Should you listen to Wallisweaver, Marsavian, Semi-conductor guy or Alexander D.?
Yes, but... by jemima puddle-duck on Friday, January 04, 2013
Impressive though all this engineering is, in the real world what is the unique selling point for this? Normal people (not solipsistic geeks) don't care what's inside their phone, and the promise of their new phone being slighty faster than another phone is irrelevant. And for manufacturers, why ditch decades of ARM knowledge to lock yourself into one supplier. The only differentiator is cost, and I don't see Intel undercutting ARM any time soon.
The only metric that matters is whether normal human beings get any value from it. This just seems like (indirect) marketing by Intel for a chip that has no raison d'etre. I'm hearing lots of "What" here, but no "Why". This is the analysis I'm interested in.
Consider by mugiebahar on Friday, January 04, 2013
While I always enjoy reading here, I have to admit this article is not 1 of them. I'm not slinging mud or anything but rather I think it's highly subjective to consider @ this point intel is in good standing to make in roads. I agree intel has the technology/money/resources/will power to make a killer chip that sips power better then anyone. But as so many have pointed out and cannot be changed, Intel doesn't have the ability to do it for a cheap competitive price.

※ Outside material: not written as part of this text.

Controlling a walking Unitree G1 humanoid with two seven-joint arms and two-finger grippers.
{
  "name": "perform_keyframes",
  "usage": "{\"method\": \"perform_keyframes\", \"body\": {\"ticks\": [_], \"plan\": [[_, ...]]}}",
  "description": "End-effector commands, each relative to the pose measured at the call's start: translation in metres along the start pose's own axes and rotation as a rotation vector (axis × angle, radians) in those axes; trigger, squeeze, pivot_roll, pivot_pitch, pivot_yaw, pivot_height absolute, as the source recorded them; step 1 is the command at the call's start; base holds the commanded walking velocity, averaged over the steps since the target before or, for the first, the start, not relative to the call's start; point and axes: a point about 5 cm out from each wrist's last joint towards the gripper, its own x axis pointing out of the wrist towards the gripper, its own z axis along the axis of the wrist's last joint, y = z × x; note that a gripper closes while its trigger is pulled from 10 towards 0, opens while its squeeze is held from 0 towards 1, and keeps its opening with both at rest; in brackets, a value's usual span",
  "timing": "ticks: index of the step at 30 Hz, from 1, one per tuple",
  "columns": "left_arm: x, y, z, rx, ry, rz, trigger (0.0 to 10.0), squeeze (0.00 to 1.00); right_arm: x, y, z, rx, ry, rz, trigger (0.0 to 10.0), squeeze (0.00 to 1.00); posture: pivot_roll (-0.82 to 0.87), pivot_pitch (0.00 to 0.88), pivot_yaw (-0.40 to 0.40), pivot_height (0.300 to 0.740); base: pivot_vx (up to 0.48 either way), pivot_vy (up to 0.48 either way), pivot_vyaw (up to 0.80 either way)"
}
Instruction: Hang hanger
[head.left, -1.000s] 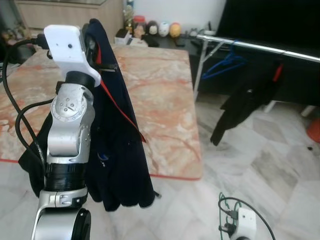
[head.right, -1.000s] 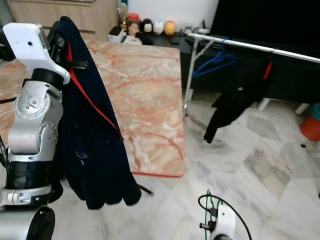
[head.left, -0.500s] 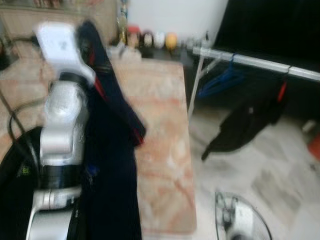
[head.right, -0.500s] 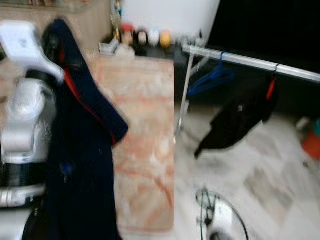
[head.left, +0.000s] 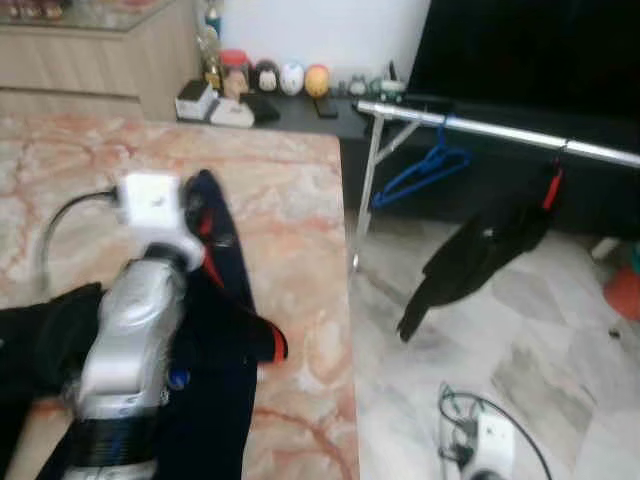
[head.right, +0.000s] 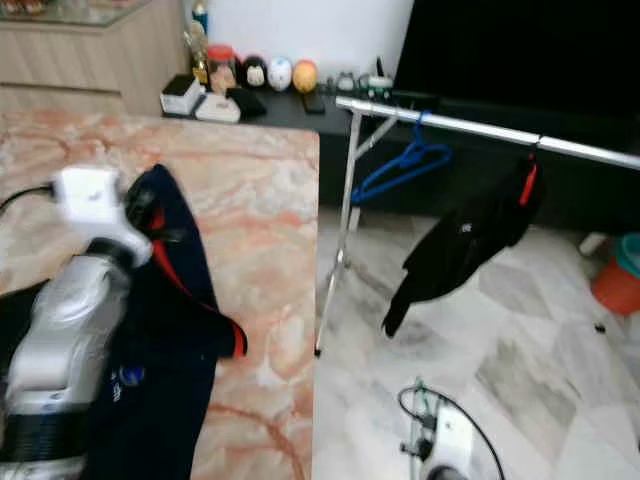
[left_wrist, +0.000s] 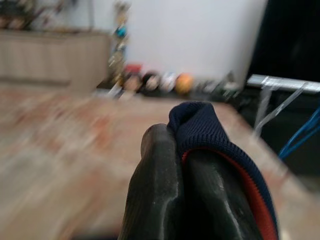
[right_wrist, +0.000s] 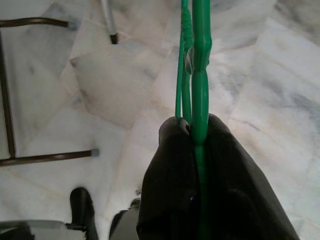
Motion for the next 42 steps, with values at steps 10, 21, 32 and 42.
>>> {"method": "perform_keyframes", "body": {"ticks": [10, 21, 32, 42], "plan": [[-0.067, 0.002, -0.024, 0.045, 0.291, -0.327, 10.0, 0.00, -0.002, -0.006, -0.004, -0.011, 0.017, -0.011, 10.0, 0.00, 0.24, 0.000, -0.051, 0.740, 0.000, 0.000, 0.00], [-0.073, -0.003, -0.034, 0.063, 0.377, -0.384, 10.0, 1.00, -0.002, -0.005, -0.006, -0.017, 0.022, -0.005, 10.0, 0.00, 0.23, 0.000, -0.040, 0.740, 0.000, 0.000, 0.00], [-0.074, 0.002, -0.034, 0.058, 0.369, -0.342, 10.0, 1.00, -0.002, -0.005, -0.006, -0.015, 0.024, -0.003, 10.0, 0.00, 0.23, 0.000, -0.038, 0.740, 0.000, 0.000, 0.00], [-0.073, -0.006, -0.034, 0.031, 0.350, -0.319, 10.0, 1.00, -0.002, -0.007, -0.005, -0.011, 0.019, -0.011, 10.0, 0.00, 0.23, 0.000, -0.047, 0.740, 0.000, 0.000, 0.00]]}}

ARM has always will always be better in that. It's all about how a company is built. ARM doesn't need to finance a foundry much less several like intel. With over head and size comes problems changing business models, especially in manufacturing. The thing is while we don't know yet what the future holds as to the amount of things we will do on a phone, I can guarantee I won't be ripping a DVD, making CAD drawings on it. So fundamentally we will hit a wall that the cost is not worth the money. Am I wrong? While I know what the article is pointing to, which is a strong class leading, watt sipping intel. But they cannot win or be as noteworthy as the article points out. You can't ask a company to devalue their products, Why? Because you lose either because 1) you look desperate or 2) you acknowledge that you where ripping people off before. While they may have had legitimate reasons for pricing, or that technology brought prices down its perception that's the killer. Is Atom bad? No. But ask regular joe, he'll tell you it's #$%$ but why? Price and perception. Intel did something's right and sme wrong. They should have realized a while back desktops were good enough and push mobile chips to the better lower cost production. But now a company so heavy on top can switch just like that. Now ether they will have to restructure to be competitive in the mobile arena or just play second fiddle. But they can't right now (unless they change) be a mobile king as they are on the desk top only because of company structure nothing else.